EXTRACTED ENTRIES
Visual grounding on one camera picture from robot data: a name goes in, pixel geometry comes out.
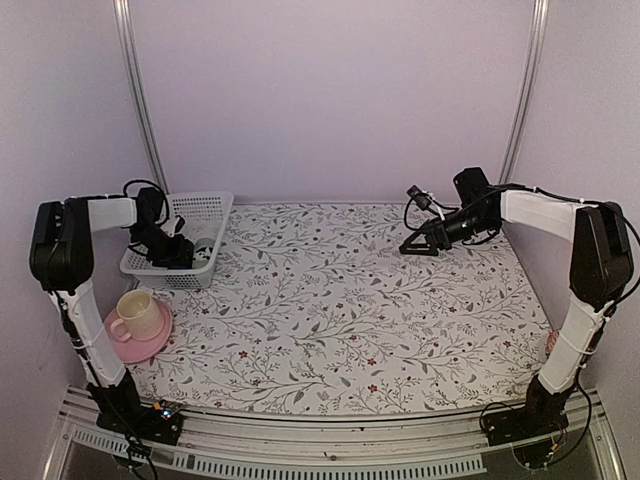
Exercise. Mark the white plastic basket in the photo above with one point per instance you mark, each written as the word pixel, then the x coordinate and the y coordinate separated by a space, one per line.
pixel 206 215

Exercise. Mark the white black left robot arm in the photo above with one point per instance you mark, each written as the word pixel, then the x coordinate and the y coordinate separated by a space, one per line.
pixel 62 260

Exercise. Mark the light green towel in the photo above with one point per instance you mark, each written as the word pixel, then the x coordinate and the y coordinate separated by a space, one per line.
pixel 203 252

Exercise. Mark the orange patterned round object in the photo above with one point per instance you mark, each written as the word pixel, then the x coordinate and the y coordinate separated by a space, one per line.
pixel 551 342

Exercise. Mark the pink plate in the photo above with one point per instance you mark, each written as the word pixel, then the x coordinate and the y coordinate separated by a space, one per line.
pixel 127 342

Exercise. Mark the aluminium front rail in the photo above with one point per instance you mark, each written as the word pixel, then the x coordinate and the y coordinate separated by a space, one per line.
pixel 217 444

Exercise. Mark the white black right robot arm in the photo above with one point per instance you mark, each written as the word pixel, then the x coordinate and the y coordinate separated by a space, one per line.
pixel 600 273

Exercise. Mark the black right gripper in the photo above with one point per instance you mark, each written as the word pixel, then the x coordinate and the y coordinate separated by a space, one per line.
pixel 437 233

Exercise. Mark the left aluminium frame post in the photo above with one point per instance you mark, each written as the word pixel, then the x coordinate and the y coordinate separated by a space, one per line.
pixel 124 25

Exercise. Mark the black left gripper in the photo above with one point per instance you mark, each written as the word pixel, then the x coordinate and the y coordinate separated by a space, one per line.
pixel 179 253

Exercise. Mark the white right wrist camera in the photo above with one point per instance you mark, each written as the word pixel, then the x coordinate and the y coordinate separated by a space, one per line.
pixel 425 201

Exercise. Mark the right aluminium frame post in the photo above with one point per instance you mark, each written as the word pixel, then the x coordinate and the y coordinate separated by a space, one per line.
pixel 533 57

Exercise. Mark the pink cup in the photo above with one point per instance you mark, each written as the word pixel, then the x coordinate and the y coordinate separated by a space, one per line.
pixel 138 317

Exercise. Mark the aluminium frame post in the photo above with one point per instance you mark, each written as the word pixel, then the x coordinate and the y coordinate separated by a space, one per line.
pixel 533 57
pixel 124 25

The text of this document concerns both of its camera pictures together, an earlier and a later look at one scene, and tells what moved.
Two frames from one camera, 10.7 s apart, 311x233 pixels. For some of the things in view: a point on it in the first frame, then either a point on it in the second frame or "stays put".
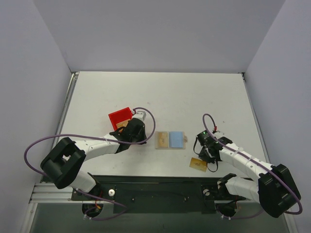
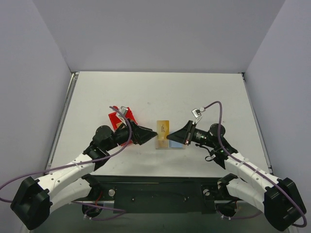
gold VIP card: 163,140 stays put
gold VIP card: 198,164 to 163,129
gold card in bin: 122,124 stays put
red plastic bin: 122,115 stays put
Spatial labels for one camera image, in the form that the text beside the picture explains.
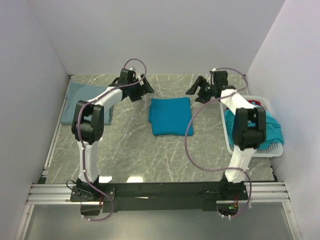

WHAT TO PRODUCE
Answer with one number only, the count of lines in the entries above that hold the string "text".

OUTPUT FOR THIS EXERCISE
2